Yang kedua, imbuhnya, di dalam letter C tidak ada tahun, setelah tahun 1960 maka harus ada tahun peralihan, karena di dalam letter C tidak namanya tahun, sehingga mau dibuat tahun berapapun tidak ada yang tahu.
“Jadi setelah tahun 1960 ke atas, ada form dari BPN (Badan Pertanahan Nasional) yang harus diisi. Blanko yang menyiapkan itu BPN, ada form di riwayat tanah peralihan dari Si A ke Si B itu tahun berapa itu harus ada. La ini kok bisa sama BPN dikeluarkan tanpa data pendukung tahun, lalu siapa yang membuat tahun. La ini data-data pendukung kita berikan kepada penyidik, untuk menelusuri. Kita hanya menyediakan bahan-bahannya,” kata Agus mempertanyakan kinerja BPN.

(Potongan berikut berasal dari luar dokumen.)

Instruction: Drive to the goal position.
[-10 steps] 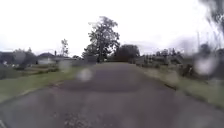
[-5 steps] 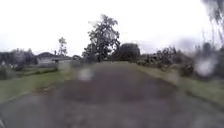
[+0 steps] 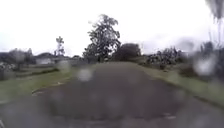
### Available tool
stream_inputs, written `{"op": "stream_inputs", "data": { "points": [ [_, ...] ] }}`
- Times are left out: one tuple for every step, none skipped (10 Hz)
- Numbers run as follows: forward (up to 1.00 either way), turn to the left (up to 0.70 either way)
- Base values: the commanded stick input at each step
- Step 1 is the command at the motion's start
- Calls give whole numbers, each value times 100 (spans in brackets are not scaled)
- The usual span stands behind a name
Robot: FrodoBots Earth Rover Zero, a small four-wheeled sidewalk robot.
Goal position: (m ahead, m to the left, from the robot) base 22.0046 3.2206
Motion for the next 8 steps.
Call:
{"op": "stream_inputs", "data": {
  "points": [
    [100,0],
    [100,0],
    [100,0],
    [100,0],
    [100,0],
    [100,0],
    [100,0],
    [100,0]
  ]
}}
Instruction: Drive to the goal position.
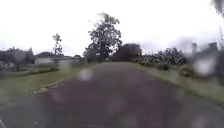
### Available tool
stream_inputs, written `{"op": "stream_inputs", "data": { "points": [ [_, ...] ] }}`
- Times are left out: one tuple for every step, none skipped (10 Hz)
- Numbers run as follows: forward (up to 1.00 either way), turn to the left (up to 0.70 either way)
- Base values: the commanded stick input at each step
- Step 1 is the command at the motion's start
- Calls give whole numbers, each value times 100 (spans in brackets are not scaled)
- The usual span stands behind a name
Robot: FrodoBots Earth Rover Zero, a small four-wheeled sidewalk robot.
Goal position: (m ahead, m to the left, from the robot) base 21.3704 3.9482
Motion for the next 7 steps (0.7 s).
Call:
{"op": "stream_inputs", "data": {
  "points": [
    [100,0],
    [100,0],
    [100,0],
    [100,0],
    [100,0],
    [100,0],
    [100,0]
  ]
}}
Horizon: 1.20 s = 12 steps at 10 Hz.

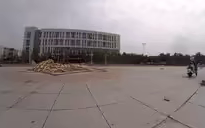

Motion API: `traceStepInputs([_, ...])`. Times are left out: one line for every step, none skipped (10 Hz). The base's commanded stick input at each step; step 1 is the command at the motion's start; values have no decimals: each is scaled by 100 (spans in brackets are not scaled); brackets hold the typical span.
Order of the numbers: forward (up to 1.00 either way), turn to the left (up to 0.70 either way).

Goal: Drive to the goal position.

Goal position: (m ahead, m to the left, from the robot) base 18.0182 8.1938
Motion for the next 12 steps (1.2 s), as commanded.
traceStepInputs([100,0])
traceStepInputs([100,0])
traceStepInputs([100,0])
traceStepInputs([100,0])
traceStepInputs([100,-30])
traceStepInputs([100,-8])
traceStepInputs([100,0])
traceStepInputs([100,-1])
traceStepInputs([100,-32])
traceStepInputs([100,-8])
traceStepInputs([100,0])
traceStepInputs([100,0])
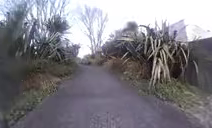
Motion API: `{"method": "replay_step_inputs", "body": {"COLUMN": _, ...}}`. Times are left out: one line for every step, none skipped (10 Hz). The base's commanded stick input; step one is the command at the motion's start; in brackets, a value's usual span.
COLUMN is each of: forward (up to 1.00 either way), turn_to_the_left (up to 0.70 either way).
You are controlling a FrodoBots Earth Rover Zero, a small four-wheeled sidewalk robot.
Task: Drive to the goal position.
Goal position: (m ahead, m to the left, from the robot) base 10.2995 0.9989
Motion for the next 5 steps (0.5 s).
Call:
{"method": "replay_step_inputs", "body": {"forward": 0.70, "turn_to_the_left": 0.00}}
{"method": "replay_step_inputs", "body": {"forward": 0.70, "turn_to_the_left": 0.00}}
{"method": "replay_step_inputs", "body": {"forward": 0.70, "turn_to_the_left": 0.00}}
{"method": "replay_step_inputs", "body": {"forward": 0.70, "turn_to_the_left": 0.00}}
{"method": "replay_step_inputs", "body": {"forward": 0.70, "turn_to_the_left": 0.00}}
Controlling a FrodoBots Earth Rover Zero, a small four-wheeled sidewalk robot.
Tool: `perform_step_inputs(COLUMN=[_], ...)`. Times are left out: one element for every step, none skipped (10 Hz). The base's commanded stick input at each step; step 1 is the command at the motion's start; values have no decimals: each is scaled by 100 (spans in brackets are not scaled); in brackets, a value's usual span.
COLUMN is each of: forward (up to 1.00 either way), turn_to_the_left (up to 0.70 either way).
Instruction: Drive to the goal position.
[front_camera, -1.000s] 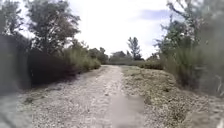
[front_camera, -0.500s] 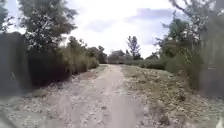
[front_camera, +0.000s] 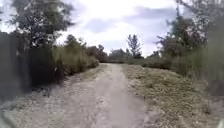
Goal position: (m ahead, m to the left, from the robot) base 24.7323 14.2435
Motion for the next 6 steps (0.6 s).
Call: perform_step_inputs(forward=[85, 85, 85, 85, 85, 85], turn_to_the_left=[0, 0, 0, 0, 0, 0])
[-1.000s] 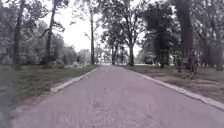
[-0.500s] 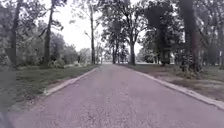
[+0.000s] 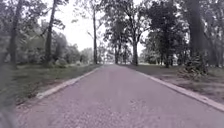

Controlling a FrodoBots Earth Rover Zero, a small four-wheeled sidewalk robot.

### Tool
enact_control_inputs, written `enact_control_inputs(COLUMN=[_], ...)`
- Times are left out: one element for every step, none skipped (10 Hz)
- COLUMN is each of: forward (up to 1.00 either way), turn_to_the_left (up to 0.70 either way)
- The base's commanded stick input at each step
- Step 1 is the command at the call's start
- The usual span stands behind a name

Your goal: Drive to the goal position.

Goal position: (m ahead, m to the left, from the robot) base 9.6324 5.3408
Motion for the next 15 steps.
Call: enact_control_inputs(forward=[0.7, 0.7, 0.7, 0.7, 0.7, 0.7, 0.7, 0.7, 0.7, 0.7, 0.7, 0.7, 0.7, 0.7, 0.7], turn_to_the_left=[0.01, 0.01, 0.01, 0.01, 0.01, 0.01, 0.01, 0.01, 0.0, 0.01, 0.01, 0.01, 0.01, 0.01, 0.01])
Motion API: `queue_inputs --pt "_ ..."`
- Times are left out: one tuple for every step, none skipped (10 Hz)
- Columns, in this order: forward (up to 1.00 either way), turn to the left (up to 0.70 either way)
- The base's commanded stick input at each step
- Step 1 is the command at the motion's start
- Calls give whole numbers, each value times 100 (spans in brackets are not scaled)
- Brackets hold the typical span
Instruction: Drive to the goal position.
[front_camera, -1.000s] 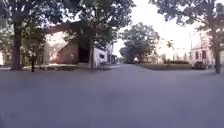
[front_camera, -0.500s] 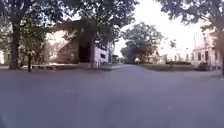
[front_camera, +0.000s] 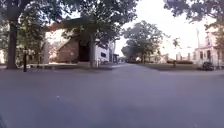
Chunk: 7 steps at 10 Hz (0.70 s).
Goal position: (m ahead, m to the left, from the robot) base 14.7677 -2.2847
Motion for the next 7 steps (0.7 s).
queue_inputs --pt "100 0" --pt "100 0" --pt "100 0" --pt "100 0" --pt "100 0" --pt "100 0" --pt "100 0"
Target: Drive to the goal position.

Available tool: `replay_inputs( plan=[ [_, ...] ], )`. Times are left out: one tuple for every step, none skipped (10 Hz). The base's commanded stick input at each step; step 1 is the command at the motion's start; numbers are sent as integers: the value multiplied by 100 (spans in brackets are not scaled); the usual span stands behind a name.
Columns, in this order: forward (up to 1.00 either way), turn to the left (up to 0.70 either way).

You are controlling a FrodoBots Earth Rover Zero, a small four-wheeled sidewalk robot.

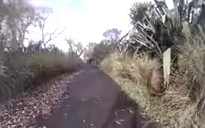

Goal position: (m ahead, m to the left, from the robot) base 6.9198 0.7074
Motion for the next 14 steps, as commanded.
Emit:
replay_inputs(
  plan=[
    [85,0],
    [85,0],
    [85,0],
    [85,0],
    [85,0],
    [85,0],
    [85,0],
    [85,0],
    [85,0],
    [85,0],
    [85,0],
    [85,-20],
    [85,-34],
    [85,-34]
  ],
)
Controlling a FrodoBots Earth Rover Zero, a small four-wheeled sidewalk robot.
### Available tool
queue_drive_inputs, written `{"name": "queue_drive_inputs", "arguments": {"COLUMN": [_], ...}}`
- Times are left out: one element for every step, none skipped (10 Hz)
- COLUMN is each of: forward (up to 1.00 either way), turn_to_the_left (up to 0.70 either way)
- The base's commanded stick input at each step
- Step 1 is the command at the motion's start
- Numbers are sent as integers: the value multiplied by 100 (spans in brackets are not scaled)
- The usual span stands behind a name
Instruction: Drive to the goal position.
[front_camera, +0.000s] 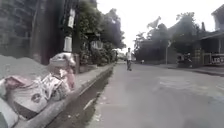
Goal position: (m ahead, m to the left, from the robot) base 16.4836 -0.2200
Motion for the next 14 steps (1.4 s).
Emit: {"name": "queue_drive_inputs", "arguments": {"forward": [50,50,50,50,50,50,50,50,50,50,50,50,50,50], "turn_to_the_left": [-33,-13,0,0,0,0,0,0,0,0,0,0,0,0]}}
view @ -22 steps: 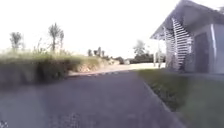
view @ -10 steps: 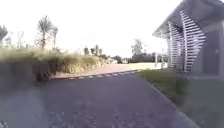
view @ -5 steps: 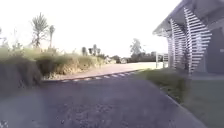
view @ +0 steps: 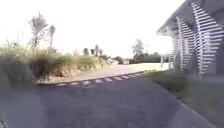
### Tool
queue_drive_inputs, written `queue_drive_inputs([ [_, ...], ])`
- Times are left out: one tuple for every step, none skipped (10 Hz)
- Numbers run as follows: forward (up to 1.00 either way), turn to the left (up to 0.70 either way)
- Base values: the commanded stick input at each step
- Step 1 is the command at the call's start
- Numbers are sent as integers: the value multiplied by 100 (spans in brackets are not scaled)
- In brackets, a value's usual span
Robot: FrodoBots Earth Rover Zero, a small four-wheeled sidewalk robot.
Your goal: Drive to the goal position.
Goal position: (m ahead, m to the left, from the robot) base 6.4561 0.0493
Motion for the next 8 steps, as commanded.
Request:
queue_drive_inputs([
  [85, 0],
  [85, 0],
  [85, 0],
  [85, -22],
  [85, -28],
  [85, -34],
  [85, -34],
  [85, -34],
])
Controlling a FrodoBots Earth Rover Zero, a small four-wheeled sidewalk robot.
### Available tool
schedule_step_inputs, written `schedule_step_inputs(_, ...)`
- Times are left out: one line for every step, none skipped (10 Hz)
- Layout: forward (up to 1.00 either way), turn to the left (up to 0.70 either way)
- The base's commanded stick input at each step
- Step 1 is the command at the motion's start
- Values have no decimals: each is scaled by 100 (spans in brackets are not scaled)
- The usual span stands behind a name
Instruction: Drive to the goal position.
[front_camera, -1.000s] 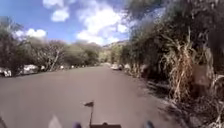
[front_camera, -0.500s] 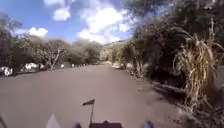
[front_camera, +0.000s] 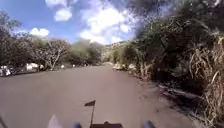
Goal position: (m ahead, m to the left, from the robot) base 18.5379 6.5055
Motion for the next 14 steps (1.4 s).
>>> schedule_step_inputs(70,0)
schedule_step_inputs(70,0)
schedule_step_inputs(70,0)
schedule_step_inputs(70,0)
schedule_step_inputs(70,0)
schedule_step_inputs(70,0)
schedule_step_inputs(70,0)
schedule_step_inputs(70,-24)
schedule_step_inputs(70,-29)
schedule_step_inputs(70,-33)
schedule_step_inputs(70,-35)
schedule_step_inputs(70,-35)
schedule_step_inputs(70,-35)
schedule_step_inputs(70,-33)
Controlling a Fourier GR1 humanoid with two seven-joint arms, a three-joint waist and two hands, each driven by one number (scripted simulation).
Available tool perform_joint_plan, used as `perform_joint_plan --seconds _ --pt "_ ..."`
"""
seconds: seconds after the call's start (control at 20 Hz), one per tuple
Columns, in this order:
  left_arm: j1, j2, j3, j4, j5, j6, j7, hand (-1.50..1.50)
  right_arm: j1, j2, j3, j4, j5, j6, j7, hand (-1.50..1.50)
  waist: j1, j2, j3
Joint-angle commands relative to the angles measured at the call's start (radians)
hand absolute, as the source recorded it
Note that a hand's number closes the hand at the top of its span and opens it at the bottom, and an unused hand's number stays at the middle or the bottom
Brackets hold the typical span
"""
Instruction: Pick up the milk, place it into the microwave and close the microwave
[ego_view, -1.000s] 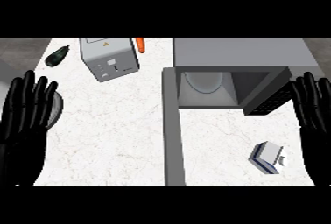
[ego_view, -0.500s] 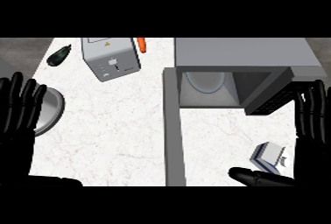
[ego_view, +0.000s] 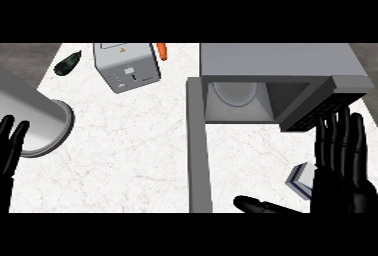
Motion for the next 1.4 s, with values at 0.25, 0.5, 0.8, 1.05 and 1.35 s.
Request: perform_joint_plan --seconds 0.25,0.5,0.8,1.05,1.35 --pt "0.103 -0.018 0.012 -0.039 0.009 -0.060 -0.043 -1.50 -0.004 -0.022 -0.115 0.075 0.028 -0.072 -0.006 -1.50 0.001 0.001 0.000" --pt "0.159 -0.002 0.096 -0.046 0.101 -0.124 -0.061 -1.50 0.106 -0.036 -0.136 0.096 -0.076 -0.095 -0.115 -1.50 -0.001 0.001 0.001" --pt "0.201 -0.048 0.079 -0.021 0.054 -0.170 -0.115 -1.50 0.129 -0.001 -0.159 0.164 -0.118 -0.100 -0.177 -1.50 -0.002 0.001 0.001" --pt "0.217 -0.030 0.110 -0.050 0.112 -0.191 -0.084 -1.50 0.202 0.000 -0.221 0.309 -0.198 -0.082 -0.355 -1.50 -0.003 0.001 0.001" --pt "0.243 -0.033 0.126 -0.077 0.133 -0.206 -0.091 -1.50 0.208 -0.026 -0.358 0.426 -0.318 0.013 -0.479 -1.50 -0.003 0.001 0.001"
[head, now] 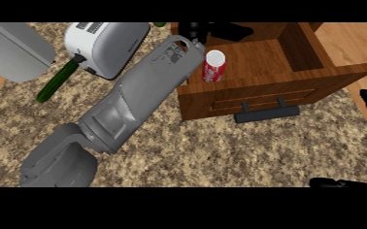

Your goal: Pick up the can, place it into the drawer and close the drawer

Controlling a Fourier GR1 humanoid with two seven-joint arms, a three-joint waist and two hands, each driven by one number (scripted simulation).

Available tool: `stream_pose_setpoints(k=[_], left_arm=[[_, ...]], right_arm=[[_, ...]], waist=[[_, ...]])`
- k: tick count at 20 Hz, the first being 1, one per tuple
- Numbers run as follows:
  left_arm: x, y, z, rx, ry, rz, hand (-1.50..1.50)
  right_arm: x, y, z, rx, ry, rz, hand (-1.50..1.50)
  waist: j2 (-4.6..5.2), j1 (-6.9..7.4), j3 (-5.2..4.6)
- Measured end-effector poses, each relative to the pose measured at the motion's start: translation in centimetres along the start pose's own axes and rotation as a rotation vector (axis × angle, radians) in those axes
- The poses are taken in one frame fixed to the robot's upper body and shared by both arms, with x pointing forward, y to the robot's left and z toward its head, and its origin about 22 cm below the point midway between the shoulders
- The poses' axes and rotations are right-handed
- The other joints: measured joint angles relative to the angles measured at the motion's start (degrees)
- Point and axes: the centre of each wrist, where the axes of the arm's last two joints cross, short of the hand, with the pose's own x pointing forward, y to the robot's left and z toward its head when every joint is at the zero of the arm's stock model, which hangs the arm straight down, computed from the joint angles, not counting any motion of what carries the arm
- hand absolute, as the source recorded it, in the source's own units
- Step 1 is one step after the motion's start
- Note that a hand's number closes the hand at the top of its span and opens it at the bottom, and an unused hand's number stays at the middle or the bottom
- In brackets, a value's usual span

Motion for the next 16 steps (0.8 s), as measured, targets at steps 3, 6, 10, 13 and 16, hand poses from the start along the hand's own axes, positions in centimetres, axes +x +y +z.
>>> stream_pose_setpoints(k=[3, 6, 10, 13, 16], left_arm=[[0.2, -0.1, 0.1, 0.004, 0.009, 0.025, -1.5], [0.0, -0.1, 0.2, 0.008, 0.018, 0.05, -1.5], [0.7, -0.3, 0.3, 0.006, 0.015, 0.1, -1.5], [1.4, -0.3, 0.2, 0.006, 0.002, 0.134, -1.5], [1.9, -0.3, 0.1, 0.022, -0.007, 0.148, -1.5]], right_arm=[[0.7, -0.2, -0.2, 0.012, -0.045, 0.093, -1.5], [1.7, 0.1, -0.3, 0.035, -0.089, 0.172, -1.5], [2.4, 0.7, -0.5, 0.065, -0.139, 0.265, -1.5], [2.7, 1.1, -1.0, 0.083, -0.164, 0.345, -1.5], [2.8, 1.7, -1.3, 0.105, -0.179, 0.453, -1.5]], waist=[[-0.03, 0.17, -0.02], [-0.07, 0.46, -0.05], [-0.19, 1.06, -0.07], [-0.24, 1.8, -0.09], [-0.43, 2.59, -0.1]])
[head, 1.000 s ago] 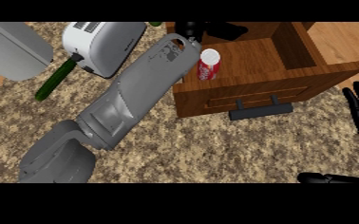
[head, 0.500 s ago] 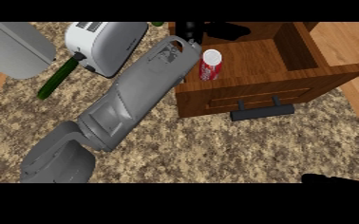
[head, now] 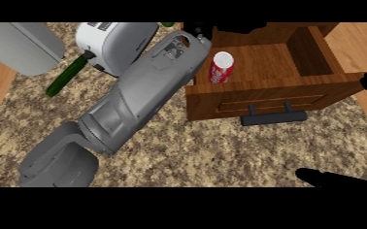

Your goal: Pick up the can, place it into the drawer and close the drawer

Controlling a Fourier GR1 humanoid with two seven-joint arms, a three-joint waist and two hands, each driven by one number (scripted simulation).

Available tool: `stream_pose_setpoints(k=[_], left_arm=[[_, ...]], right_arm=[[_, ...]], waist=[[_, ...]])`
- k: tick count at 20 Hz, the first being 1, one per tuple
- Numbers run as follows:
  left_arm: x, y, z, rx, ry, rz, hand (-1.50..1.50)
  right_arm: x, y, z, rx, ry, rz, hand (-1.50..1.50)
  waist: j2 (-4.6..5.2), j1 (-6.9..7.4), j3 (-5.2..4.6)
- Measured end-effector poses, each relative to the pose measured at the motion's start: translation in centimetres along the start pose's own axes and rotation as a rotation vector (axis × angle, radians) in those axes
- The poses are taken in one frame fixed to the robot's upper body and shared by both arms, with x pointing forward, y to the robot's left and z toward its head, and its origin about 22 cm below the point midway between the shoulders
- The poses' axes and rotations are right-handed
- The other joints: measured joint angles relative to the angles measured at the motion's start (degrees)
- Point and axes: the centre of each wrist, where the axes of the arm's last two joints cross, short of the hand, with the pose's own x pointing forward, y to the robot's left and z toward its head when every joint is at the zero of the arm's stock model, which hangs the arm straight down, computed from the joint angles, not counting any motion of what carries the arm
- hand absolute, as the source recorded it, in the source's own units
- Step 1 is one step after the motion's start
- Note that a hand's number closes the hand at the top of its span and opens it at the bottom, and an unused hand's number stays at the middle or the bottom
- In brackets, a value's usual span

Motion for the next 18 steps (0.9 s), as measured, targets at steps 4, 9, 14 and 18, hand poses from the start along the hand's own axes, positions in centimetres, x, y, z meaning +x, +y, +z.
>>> stream_pose_setpoints(k=[4, 9, 14, 18], left_arm=[[0.7, -0.3, 0.0, 0.01, -0.015, -0.002, -1.5], [1.3, -0.5, 0.2, 0.0, -0.008, 0.005, -1.5], [1.9, -0.1, -0.1, 0.003, -0.001, 0.012, -1.5], [2.3, 1.2, -0.7, 0.009, 0.004, 0.012, -1.5]], right_arm=[[-0.2, 1.0, -1.0, 0.041, -0.008, 0.15, -1.5], [-1.7, 3.5, -1.9, 0.103, 0.01, 0.319, -1.5], [-3.4, 6.9, -2.5, 0.162, 0.043, 0.459, -1.5], [-5.9, 9.2, -3.1, 0.154, 0.067, 0.514, -1.5]], waist=[[-0.26, 1.32, -0.01], [-0.74, 3.33, -0.02], [-1.06, 4.73, -0.03], [-1.25, 5.44, -0.02]])
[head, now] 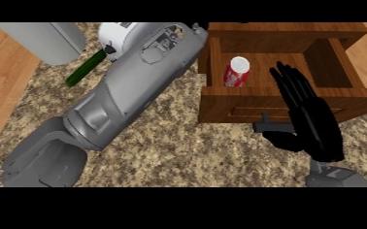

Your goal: Pick up the can, place it into the drawer and close the drawer

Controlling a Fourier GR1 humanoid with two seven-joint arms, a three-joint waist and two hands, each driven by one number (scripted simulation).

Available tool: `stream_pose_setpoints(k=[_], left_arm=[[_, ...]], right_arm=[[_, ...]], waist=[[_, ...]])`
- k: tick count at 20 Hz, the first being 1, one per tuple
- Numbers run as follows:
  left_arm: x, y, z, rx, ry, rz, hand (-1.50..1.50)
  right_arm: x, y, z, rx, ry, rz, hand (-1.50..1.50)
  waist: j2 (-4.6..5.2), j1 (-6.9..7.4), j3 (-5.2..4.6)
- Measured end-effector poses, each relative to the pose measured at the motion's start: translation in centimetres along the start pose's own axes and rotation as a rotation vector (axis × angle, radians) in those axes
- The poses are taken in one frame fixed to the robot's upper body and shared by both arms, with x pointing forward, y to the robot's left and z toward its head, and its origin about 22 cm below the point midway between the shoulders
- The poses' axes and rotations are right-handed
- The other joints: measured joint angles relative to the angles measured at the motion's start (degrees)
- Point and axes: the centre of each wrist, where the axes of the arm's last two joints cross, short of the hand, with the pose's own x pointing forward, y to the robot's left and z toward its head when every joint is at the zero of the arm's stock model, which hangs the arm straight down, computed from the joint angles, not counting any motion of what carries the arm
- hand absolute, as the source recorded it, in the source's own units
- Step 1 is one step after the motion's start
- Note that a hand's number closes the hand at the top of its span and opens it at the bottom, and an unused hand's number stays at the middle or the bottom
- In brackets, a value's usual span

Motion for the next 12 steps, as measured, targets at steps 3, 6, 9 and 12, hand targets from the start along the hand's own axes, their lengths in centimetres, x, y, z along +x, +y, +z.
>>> stream_pose_setpoints(k=[3, 6, 9, 12], left_arm=[[0.2, 1.2, -0.2, 0.004, 0.001, -0.007, -1.5], [0.1, 2.5, -0.2, 0.007, 0.006, -0.012, -1.5], [0.4, 4.0, -0.4, 0.008, 0.015, -0.01, -1.5], [0.7, 5.8, -0.7, 0.015, 0.015, -0.014, -1.5]], right_arm=[[-0.9, 1.8, -0.9, -0.018, 0.03, 0.008, -1.5], [-1.8, 2.9, -2.1, -0.039, 0.035, 0.019, -1.5], [-2.6, 3.8, -3.3, -0.055, 0.041, 0.048, -1.5], [-3.4, 4.4, -4.6, -0.062, 0.043, 0.075, -1.5]], waist=[[-0.2, 0.56, 0.0], [-0.53, 0.91, -0.29], [-0.93, 1.22, -0.73], [-1.14, 1.61, -0.99]])
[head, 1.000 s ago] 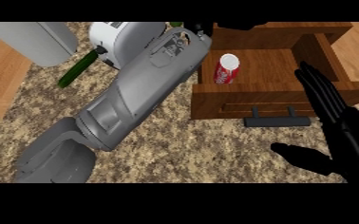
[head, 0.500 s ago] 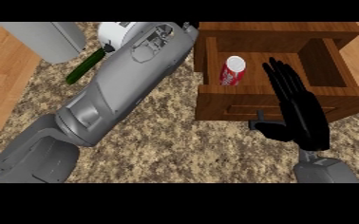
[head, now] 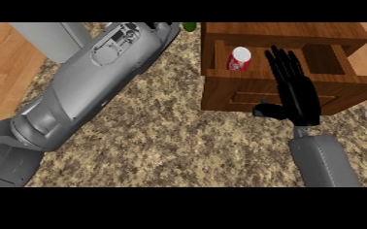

Dikatakan pula oleh Agus, walaupun Pemkab Jepara menurut Kepala Badan Pengelolaan Keuangan dan Aset Daerah (BPKAD), melalui Kepala Bidang Akutansi dan Aset BPKAD Jepara Karunatiti menyatakan, bahwa tanah yang disengketakan tersebut berasal dari hibah Aset berupa tanah dari PT CJP (Central Java Power) tahun 2015 lalu, tepatnya tanggal 15 April 2015, namun diingatkan jangan terlalu bersikukuh, sebab semuanya akan berpotensi hukum.
“Jadi perolehannya Saya menduga itu dengan cara tidak benar. Karena tidak akan bisa sertifikat di atas sertifikat tidak ada hubungan hukum. Apalagi sertifikat kita pada tahun 2018 dicek, diploting itu masih sesuai. Harusnya kita sudah tidak bisa ploting, ini masih bisa ploting (di aplikasi digital yang dibuat BPN). Ini 00454, na ini masih melekat sesuai dengan sertifikat,” ungkapnya sembari menunjukkan aplikasi digital yang dibuat BPN di handphonenya.